Comparisons and sorting of a numeric class....
Rob Gaddi
rgaddi at technologyhighland.invalid
Thu Jan 15 12:54:52 EST 2015
On Wed, 14 Jan 2015 23:23:54 -0800
Andrew Robinson <andrew3 at r3dsolutions.com> wrote:
>
> > Boolean algebra has two values: true and false, or 1 and 0, or humpty
> > and dumpty, or whatever you like to call them.
> You're speaking to an Electrical engineer. I know there are 10 kinds of
> people, those who know binary and those who don't. But you're way off
> base if you think most industrial quality code for manipulating boolean
> logic uses (or even can be restricted to use) only two values and still
> accomplish their tasks correctly and within a finite amount of time.
>
[snip]
Absolutely it does and can. You store anything that's non-boolean in a
non-boolean value, and keep it as fuzzy as you like. But at the end of
the day, an if statement has no "kinda". You do, or you don't. 1 or
0. And so you must ultimately resolve to a Boolean decision.
> >
> > Can you name any other language that *does* allow subclassing of
> > booleans or creation of new boolean values?
> Yes. Several off the top of my head -- and I have mentioned these
> before. They generally come with the extra subclasses pre-created and
> the user doesn't get to create the classes, but only use them; none the
> less -- they have more than two values with which to do logic equations
> with.
>
> VHDL, Verilog, HDL, Silos III, and there are IEEE variants also.
> C/C++ historically allowed you to do it with instances included,
> although I am not sure it still does.
>
Incorrect, at least in VHDL. If I've got "signal x : boolean;", then x
is defined on the range (true, false). I can ask VHDL "if x then; ...;
end if;"
What you're talking about is not at all a subclass of boolean, it's a
std_logic. It's a separate enumerated type, with a set of resolution
rules defined in a function the source of which is available in
std_logic_1164.vhd. And according to the strict rules of VHDL (up
until VHDL2008 decided to forfeit some purity for simplicity's), you
can't simply have:
signal x: std_logic
...
if x then
You have to ask
if x = '1'
or
if (x = '1') or (x = 'H')
Because you are comparing one value of an enumerated type against
others, the result of that '=' operation being, in fact, a boolean,
defined again on the range (true, false).
> [snip]
>
> We've discovered that we live in a quantum-mechanical universe -- yet
> people still don't grasp the pragmatic issue that basic logic can be
> indeterminate at least some of the time ?!
>
But actions can't be. You're not asking the software about it's
feelings, you're telling it to follow a defined sequence of
instructions. Do this, or don't do this.
> I don't know what you mean about composition vs. sub-classing.

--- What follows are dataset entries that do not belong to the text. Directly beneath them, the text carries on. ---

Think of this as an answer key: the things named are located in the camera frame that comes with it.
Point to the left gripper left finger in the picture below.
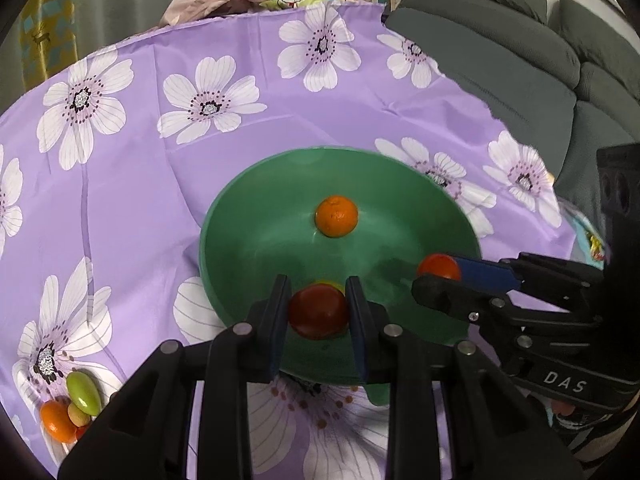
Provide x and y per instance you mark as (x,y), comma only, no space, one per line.
(144,432)

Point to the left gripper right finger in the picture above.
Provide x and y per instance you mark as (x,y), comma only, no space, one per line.
(493,432)

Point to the green oval tomato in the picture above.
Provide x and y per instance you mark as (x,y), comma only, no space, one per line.
(84,393)

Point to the red cherry tomato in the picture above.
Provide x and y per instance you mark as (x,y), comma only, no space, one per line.
(318,312)
(440,265)
(80,431)

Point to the small orange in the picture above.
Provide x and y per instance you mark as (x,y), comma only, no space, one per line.
(336,216)

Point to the brown longan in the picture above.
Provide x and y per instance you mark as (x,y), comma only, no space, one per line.
(77,417)

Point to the yellow-green oval fruit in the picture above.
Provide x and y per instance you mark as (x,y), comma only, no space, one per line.
(333,284)

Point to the striped sleeve forearm right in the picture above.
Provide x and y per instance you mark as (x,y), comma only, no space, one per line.
(590,437)

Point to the right hand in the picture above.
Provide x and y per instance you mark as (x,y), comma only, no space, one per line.
(561,408)

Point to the large orange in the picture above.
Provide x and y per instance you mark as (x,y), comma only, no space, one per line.
(55,421)

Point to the purple floral tablecloth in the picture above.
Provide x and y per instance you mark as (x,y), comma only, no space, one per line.
(108,169)

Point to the green plastic bowl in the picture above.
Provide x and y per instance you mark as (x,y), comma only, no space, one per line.
(261,225)

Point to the yellow patterned curtain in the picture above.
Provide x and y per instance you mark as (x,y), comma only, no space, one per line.
(47,39)

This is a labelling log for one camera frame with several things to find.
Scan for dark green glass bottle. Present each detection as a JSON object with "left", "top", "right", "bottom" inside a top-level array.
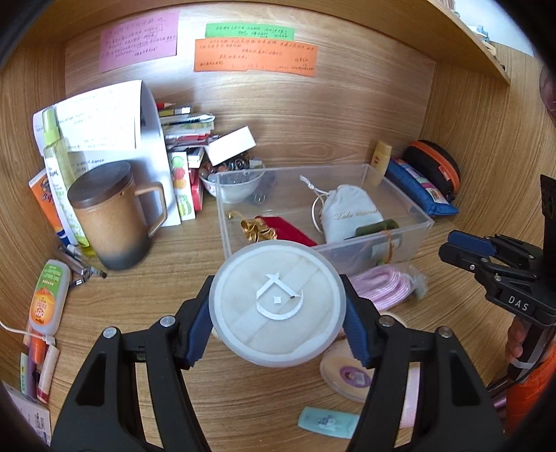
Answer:
[{"left": 348, "top": 218, "right": 399, "bottom": 265}]

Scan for pink rope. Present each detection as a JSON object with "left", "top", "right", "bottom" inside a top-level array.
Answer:
[{"left": 346, "top": 261, "right": 429, "bottom": 313}]

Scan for red velvet pouch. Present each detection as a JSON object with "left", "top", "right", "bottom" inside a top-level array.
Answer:
[{"left": 256, "top": 216, "right": 317, "bottom": 247}]

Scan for round white powder puff case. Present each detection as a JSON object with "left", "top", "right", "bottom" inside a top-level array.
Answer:
[{"left": 208, "top": 240, "right": 347, "bottom": 367}]

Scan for gold tassel ornament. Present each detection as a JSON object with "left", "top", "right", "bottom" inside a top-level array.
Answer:
[{"left": 227, "top": 210, "right": 278, "bottom": 244}]

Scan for person right hand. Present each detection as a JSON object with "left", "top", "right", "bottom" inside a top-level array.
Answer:
[{"left": 505, "top": 316, "right": 527, "bottom": 363}]

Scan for black orange zip case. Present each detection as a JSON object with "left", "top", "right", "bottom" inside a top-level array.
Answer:
[{"left": 401, "top": 139, "right": 462, "bottom": 202}]

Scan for blue patchwork pencil case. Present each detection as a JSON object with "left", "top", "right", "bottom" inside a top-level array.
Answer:
[{"left": 385, "top": 158, "right": 459, "bottom": 217}]

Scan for light blue sachet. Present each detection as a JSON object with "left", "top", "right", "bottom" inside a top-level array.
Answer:
[{"left": 298, "top": 407, "right": 359, "bottom": 439}]

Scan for orange glue bottle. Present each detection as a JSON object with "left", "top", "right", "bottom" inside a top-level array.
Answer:
[{"left": 29, "top": 259, "right": 72, "bottom": 336}]

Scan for yellow lotion tube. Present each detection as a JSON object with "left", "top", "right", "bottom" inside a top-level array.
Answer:
[{"left": 369, "top": 140, "right": 392, "bottom": 186}]

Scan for clear plastic storage bin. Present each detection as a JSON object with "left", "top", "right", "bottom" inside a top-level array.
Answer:
[{"left": 210, "top": 164, "right": 433, "bottom": 275}]

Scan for metal nail clippers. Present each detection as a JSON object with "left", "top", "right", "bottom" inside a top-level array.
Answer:
[{"left": 56, "top": 245, "right": 107, "bottom": 288}]

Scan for brown lidded mug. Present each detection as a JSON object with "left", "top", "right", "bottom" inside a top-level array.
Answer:
[{"left": 68, "top": 161, "right": 168, "bottom": 270}]

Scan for orange booklet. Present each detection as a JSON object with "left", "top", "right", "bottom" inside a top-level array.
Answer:
[{"left": 28, "top": 169, "right": 70, "bottom": 245}]

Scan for fruit print box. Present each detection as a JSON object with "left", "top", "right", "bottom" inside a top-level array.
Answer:
[{"left": 168, "top": 153, "right": 195, "bottom": 221}]

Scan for white bowl of trinkets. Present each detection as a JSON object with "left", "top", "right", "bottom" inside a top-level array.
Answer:
[{"left": 199, "top": 157, "right": 265, "bottom": 204}]

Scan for white cardboard box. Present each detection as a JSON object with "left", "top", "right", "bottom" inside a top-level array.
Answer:
[{"left": 205, "top": 126, "right": 256, "bottom": 166}]

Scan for orange sticky note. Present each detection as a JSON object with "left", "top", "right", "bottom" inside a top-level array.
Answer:
[{"left": 194, "top": 37, "right": 319, "bottom": 77}]

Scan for green spray bottle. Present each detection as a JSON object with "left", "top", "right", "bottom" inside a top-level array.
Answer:
[{"left": 41, "top": 106, "right": 94, "bottom": 257}]

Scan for white paper file holder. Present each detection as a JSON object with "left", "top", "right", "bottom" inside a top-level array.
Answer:
[{"left": 51, "top": 80, "right": 181, "bottom": 227}]

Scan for stack of books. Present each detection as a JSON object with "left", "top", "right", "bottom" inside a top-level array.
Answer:
[{"left": 158, "top": 105, "right": 216, "bottom": 213}]

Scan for red white marker pen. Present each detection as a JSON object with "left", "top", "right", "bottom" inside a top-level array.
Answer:
[{"left": 155, "top": 103, "right": 175, "bottom": 110}]

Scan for green sticky note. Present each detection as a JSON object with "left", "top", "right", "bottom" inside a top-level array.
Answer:
[{"left": 205, "top": 22, "right": 295, "bottom": 40}]

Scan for pink sticky note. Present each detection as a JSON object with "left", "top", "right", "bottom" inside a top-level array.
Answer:
[{"left": 99, "top": 10, "right": 179, "bottom": 73}]

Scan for white cable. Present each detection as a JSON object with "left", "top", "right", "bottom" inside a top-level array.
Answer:
[{"left": 0, "top": 319, "right": 57, "bottom": 347}]

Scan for white drawstring pouch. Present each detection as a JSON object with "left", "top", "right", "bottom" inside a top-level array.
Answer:
[{"left": 300, "top": 175, "right": 384, "bottom": 244}]

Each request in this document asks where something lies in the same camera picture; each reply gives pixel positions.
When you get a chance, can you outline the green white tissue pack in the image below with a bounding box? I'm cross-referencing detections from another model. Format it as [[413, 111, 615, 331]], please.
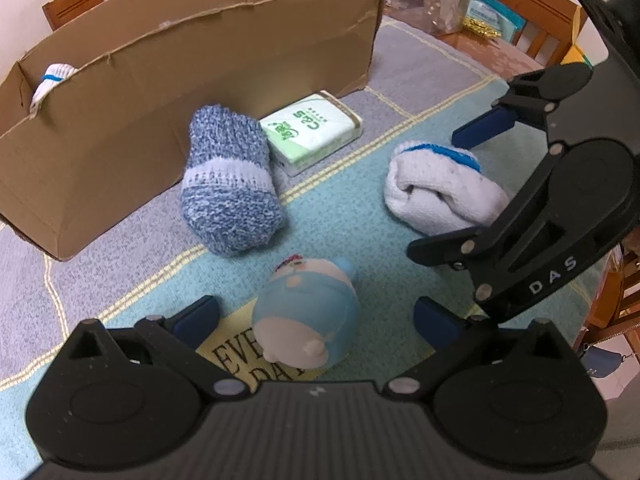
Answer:
[[259, 90, 363, 177]]

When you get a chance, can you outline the blue knitted sock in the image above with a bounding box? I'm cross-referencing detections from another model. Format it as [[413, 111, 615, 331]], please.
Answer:
[[180, 104, 285, 256]]

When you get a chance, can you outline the blue white doll toy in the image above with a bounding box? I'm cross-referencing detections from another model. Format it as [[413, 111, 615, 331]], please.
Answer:
[[252, 255, 360, 370]]

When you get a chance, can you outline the yellow paper note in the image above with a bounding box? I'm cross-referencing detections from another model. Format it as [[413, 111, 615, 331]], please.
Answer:
[[196, 300, 324, 392]]

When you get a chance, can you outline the blue grey checked cloth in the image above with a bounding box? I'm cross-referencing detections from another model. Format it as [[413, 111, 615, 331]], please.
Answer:
[[1, 20, 504, 436]]

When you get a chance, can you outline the white sock blue stripe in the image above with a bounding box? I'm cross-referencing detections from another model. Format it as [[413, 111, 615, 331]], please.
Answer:
[[29, 63, 78, 114], [384, 141, 509, 236]]

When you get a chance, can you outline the brown cardboard box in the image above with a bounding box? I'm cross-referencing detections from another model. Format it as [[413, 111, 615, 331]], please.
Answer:
[[1, 0, 384, 260]]

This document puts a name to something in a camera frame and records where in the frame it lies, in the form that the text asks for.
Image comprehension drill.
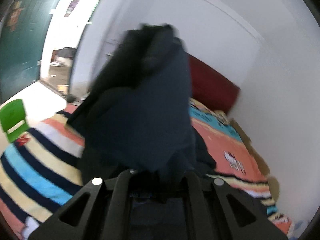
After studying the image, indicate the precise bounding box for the dark navy puffer jacket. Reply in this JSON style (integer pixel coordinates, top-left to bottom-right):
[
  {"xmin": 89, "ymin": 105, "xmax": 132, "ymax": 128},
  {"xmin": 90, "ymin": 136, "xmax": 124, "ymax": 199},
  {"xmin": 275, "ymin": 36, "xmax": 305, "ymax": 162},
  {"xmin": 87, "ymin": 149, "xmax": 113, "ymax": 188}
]
[{"xmin": 67, "ymin": 24, "xmax": 216, "ymax": 203}]

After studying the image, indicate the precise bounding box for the brown cardboard sheet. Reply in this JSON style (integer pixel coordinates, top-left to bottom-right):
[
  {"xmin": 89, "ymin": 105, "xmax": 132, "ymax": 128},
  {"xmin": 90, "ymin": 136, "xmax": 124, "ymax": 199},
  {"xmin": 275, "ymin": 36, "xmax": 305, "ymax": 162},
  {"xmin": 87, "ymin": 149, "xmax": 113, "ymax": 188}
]
[{"xmin": 229, "ymin": 117, "xmax": 271, "ymax": 177}]

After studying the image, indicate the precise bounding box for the striped Hello Kitty blanket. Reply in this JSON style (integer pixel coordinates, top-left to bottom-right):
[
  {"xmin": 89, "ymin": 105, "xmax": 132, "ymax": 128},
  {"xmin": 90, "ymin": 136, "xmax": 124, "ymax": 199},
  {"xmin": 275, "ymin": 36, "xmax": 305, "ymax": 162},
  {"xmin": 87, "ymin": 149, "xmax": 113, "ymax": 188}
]
[{"xmin": 1, "ymin": 99, "xmax": 293, "ymax": 239}]

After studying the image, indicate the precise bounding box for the dark red headboard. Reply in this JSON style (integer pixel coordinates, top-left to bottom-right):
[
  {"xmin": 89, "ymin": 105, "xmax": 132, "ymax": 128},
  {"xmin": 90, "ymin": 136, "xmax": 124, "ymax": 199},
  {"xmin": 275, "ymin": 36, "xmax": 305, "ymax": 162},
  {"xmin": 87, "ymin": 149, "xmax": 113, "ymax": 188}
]
[{"xmin": 188, "ymin": 55, "xmax": 240, "ymax": 114}]

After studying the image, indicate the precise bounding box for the green plastic chair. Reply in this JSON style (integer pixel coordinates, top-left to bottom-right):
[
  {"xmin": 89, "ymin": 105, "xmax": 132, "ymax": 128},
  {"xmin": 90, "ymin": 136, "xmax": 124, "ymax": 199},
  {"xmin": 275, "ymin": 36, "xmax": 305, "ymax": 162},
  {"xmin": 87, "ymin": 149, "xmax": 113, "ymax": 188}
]
[{"xmin": 1, "ymin": 99, "xmax": 29, "ymax": 143}]

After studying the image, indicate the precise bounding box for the dark green door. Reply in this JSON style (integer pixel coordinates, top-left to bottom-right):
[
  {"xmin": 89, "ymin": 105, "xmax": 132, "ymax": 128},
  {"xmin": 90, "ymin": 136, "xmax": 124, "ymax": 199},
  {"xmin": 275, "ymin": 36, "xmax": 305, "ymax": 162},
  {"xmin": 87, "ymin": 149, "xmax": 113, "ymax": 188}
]
[{"xmin": 1, "ymin": 0, "xmax": 59, "ymax": 102}]

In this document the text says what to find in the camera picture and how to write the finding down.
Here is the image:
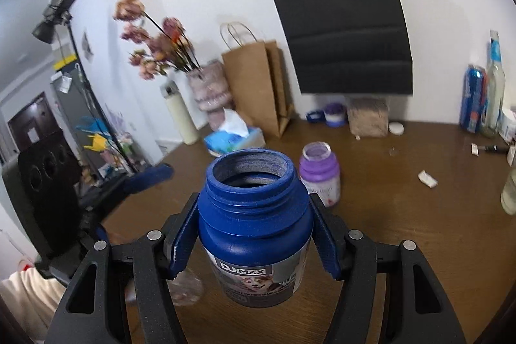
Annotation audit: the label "clear patterned plastic cup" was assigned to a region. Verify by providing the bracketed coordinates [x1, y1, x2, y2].
[124, 266, 206, 308]

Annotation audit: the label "blue plastic jar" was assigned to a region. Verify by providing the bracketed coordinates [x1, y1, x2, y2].
[197, 149, 314, 308]

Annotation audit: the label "purple supplement bottle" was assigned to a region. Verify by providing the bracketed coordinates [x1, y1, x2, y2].
[299, 142, 341, 208]

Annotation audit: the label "cream thermos bottle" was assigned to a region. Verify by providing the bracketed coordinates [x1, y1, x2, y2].
[160, 80, 199, 145]

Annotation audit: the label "grey refrigerator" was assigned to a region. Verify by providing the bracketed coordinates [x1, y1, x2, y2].
[51, 61, 131, 180]

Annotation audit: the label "blue tissue box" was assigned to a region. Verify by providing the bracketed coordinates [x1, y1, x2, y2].
[203, 108, 266, 157]

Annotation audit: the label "white paper scrap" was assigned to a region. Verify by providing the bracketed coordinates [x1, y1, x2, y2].
[418, 170, 438, 189]

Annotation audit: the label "pink ceramic vase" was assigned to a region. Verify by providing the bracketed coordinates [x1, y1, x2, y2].
[186, 60, 234, 131]

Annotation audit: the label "white small lid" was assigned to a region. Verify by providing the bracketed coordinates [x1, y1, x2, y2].
[388, 121, 405, 136]

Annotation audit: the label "dried pink roses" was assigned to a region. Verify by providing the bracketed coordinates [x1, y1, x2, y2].
[113, 0, 200, 80]

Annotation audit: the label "blue jar lid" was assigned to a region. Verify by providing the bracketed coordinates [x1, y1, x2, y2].
[305, 109, 325, 123]

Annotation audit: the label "brown paper bag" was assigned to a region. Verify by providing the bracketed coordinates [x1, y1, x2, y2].
[220, 22, 294, 138]

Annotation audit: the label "clear drinking glass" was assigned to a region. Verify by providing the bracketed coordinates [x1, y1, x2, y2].
[500, 167, 516, 216]

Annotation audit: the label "studio light on stand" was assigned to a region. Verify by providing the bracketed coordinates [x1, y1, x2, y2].
[32, 0, 138, 174]

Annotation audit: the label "blue soda can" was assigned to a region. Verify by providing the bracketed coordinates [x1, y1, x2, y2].
[459, 64, 487, 133]

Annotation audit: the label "glass bottle blue label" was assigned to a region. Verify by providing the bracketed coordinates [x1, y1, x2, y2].
[480, 30, 505, 138]

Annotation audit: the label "black paper bag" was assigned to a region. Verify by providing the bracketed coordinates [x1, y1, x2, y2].
[274, 0, 413, 95]

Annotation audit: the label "white wall poster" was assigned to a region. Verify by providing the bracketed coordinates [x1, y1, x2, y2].
[81, 31, 94, 63]

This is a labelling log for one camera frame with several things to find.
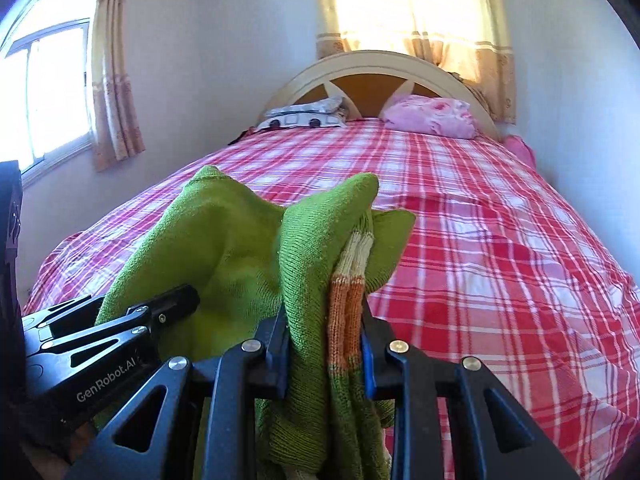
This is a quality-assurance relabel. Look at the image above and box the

> Would you care to show an example of how it would solve the problem and
> still allow hierarchical sorting ?
>
> I don't see how you can get pre-existing python functions (like sort,
> max, and min) to accept a complex bool value and have that value
> automatically revert to a True or False in an intelligent manner without
> overloading the operators defined in some class -- somewhere -- to
> operate on the data the class contains.
>
> How do you intend to achieve that with this -- composition -- thing you
> mentioned ?
>
>
You'd do it something like this.
class _clogic(object):
"""Represents 'continuous' logic. For any given instance,
there is a threshold value between 0 and 1 that delineates True from
False, with 0 being entirely False and 1 being entirely True.
"""
def __init__(self, value, threshold=0.5):
self.value = value
self.threshold = threshold
def __bool__(self):
return value > threshold
__nonzero__ = __bool__
def __eq__(self, other):
if other in (True, False):
return bool(self) == other
try:
return self.value == other.value
except AttributeError:
return self.value == other
def __and__(self, other):
return self.__class__(
min(self.value, other.value),
self.threshold)
def __or__(self, other):
return self.__class__(
max(self.value, other.value),
self.threshold)
No need to subclass bool, you just use the __bool__ (or __nonzero__)
methods to say "Alright, well when you do finally have to make a
decision on this thing, here's how you make it. And obviously, you can
add on as many additional data members to carry additional information
as your heart desires.
--
Rob Gaddi, Highland Technology -- www.highlandtechnology.com
Email address domain is currently out of order. See above to fix.